AIM OF THE TASK:
The expected answer is the set of lines in the data below between the line holding "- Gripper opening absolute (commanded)" and the line holding "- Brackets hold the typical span", inclusive, written out exactly.

DATA SECTION:
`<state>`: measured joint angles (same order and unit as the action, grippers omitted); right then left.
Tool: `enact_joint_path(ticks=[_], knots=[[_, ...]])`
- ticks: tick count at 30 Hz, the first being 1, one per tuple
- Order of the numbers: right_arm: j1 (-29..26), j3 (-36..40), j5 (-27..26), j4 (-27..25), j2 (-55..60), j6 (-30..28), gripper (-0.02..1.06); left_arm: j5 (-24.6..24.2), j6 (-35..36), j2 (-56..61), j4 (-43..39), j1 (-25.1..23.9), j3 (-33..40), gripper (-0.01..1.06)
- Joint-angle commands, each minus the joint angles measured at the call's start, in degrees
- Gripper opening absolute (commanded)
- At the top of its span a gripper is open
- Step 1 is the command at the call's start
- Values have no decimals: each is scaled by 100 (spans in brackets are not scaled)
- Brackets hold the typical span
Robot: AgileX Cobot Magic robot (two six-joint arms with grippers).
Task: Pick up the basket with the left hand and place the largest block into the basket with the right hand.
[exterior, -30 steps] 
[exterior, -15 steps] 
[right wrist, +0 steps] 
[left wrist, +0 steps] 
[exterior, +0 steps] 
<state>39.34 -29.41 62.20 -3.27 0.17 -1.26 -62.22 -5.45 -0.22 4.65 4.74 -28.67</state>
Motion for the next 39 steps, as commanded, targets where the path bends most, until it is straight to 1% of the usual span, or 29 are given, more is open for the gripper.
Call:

FINISHED EXERCISE:
- Gripper opening absolute (commanded)
- At the top of its span a gripper is open
- Step 1 is the command at the call's start
- Values have no decimals: each is scaled by 100 (spans in brackets are not scaled)
- Brackets hold the typical span

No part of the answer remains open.